> _What the task requires_
Reproduce the complete set of records, exactly as they appear.

> _Data entries_

_ _ _ _ _

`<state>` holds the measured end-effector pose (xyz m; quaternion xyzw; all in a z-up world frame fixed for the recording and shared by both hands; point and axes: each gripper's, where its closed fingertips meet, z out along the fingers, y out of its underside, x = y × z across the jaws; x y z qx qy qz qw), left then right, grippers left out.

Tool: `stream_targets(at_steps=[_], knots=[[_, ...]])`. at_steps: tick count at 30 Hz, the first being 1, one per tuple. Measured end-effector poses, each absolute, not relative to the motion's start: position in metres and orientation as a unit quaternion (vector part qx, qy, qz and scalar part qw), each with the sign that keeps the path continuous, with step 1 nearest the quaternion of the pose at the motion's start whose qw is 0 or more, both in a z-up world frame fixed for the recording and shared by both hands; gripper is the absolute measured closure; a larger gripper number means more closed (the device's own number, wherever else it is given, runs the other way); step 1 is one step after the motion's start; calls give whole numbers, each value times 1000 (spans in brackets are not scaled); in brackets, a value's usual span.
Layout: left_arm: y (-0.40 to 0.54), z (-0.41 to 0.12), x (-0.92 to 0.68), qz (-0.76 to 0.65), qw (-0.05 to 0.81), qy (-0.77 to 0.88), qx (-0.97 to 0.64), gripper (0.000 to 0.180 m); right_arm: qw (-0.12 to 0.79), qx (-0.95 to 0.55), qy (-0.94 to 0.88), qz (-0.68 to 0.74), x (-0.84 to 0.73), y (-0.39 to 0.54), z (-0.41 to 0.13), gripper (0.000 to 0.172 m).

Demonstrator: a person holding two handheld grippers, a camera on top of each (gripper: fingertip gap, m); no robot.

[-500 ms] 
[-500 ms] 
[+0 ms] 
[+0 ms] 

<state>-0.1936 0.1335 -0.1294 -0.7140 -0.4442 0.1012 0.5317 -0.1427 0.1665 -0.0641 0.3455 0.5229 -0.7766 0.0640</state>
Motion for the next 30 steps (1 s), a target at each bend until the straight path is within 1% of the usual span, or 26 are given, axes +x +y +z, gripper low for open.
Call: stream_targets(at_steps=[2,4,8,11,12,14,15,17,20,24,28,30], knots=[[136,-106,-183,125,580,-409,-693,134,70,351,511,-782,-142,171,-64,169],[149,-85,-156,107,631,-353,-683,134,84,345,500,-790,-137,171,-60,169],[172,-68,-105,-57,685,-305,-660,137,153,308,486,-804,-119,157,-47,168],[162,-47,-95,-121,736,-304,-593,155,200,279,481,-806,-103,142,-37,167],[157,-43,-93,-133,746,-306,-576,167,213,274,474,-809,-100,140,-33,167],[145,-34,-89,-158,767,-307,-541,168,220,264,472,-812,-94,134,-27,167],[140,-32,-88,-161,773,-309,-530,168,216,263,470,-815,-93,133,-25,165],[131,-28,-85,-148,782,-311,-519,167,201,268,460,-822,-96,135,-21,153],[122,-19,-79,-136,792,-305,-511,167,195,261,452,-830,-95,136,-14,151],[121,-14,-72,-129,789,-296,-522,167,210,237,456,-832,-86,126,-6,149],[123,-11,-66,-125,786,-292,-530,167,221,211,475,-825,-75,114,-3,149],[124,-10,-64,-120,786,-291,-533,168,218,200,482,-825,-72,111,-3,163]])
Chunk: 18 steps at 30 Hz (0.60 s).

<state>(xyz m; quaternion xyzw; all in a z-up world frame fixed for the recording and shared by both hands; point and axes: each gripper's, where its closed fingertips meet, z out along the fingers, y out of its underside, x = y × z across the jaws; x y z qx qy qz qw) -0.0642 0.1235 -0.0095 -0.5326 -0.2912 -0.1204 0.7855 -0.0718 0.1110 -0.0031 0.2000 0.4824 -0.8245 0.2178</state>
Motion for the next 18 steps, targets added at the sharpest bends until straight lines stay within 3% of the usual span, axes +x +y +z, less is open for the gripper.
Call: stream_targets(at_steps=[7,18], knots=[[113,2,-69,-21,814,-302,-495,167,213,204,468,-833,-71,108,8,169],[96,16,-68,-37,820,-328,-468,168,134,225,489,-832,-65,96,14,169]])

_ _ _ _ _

> _Answer box_
`<state>` holds the measured end-effector pose (xyz m; quaternion xyzw; all in a z-up world frame fixed for the recording and shared by both hands; point and axes: each gripper's, where its closed fingertips meet, z out along the fingers, y out of its underside, x = y × z across the jaws; x y z qx qy qz qw), left then right, grippers left out.

Tool: `stream_targets(at_steps=[_], knots=[[_, ...]])`. at_steps: tick count at 30 Hz, the first being 1, one per tuple. Measured end-effector poses, each absolute, not relative to the motion's start: position in metres and orientation as a unit quaternion (vector part qx, qy, qz and scalar part qw), each with the sign that keeps the path continuous, with step 1 nearest the quaternion of the pose at the motion's start whose qw is 0 or more, both in a z-up world frame fixed for the recording and shared by both hands; gripper is the absolute measured closure; a larger gripper number means more closed (the device's own number, wherever else it is given, runs the other way); step 1 is one step after the motion's start; calls give whole numbers, each value times 1000 (spans in brackets are not scaled); in brackets, a value's usual span.
Layout: left_arm: y (-0.40 to 0.54), z (-0.41 to 0.12), x (-0.92 to 0.68), qz (-0.76 to 0.65), qw (-0.05 to 0.81), qy (-0.77 to 0.88), qx (-0.97 to 0.64), gripper (0.000 to 0.180 m); right_arm: qw (-0.12 to 0.79), qx (-0.95 to 0.55), qy (-0.94 to 0.88), qz (-0.68 to 0.74), x (-0.84 to 0.73), y (-0.39 to 0.54), z (-0.41 to 0.13), gripper (0.000 to 0.172 m).

Demonstrator: a person holding two handheld grippers, a camera on top of each (gripper: fingertip gap, m); no robot.

[-500 ms] 
[-500 ms] 
[+0 ms] 
[+0 ms] 

<state>-0.1936 0.1335 -0.1294 -0.7140 -0.4442 0.1012 0.5317 -0.1427 0.1665 -0.0641 0.3455 0.5229 -0.7766 0.0640</state>
Motion for the next 30 steps (1 s), a target at each bend until the straight path is within 1% of the usual span, or 26 are given, axes +x +y +z, gripper low for open.
Call: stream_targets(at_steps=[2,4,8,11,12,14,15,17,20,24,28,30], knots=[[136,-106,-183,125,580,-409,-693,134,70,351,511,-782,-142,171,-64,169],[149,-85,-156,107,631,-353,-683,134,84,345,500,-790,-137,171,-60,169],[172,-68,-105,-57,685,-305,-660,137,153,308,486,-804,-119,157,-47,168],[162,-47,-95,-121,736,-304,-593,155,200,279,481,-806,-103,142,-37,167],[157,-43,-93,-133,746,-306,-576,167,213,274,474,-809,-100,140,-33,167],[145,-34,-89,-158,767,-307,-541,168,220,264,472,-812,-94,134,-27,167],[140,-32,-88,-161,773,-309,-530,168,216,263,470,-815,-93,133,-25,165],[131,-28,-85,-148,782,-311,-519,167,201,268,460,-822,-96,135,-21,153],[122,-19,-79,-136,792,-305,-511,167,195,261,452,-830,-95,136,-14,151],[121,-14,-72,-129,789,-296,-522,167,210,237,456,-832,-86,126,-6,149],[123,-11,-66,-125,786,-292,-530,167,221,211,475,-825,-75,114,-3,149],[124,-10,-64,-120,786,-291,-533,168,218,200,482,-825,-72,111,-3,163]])
Chunk: 18 steps at 30 Hz (0.60 s).

<state>(xyz m; quaternion xyzw; all in a z-up world frame fixed for the recording and shared by both hands; point and axes: each gripper's, where its closed fingertips meet, z out along the fingers, y out of its underside, x = y × z across the jaws; x y z qx qy qz qw) -0.0642 0.1235 -0.0095 -0.5326 -0.2912 -0.1204 0.7855 -0.0718 0.1110 -0.0031 0.2000 0.4824 -0.8245 0.2178</state>
Motion for the next 18 steps, targets added at the sharpest bends until straight lines stay within 3% of the usual span, axes +x +y +z, less is open for the gripper.
Call: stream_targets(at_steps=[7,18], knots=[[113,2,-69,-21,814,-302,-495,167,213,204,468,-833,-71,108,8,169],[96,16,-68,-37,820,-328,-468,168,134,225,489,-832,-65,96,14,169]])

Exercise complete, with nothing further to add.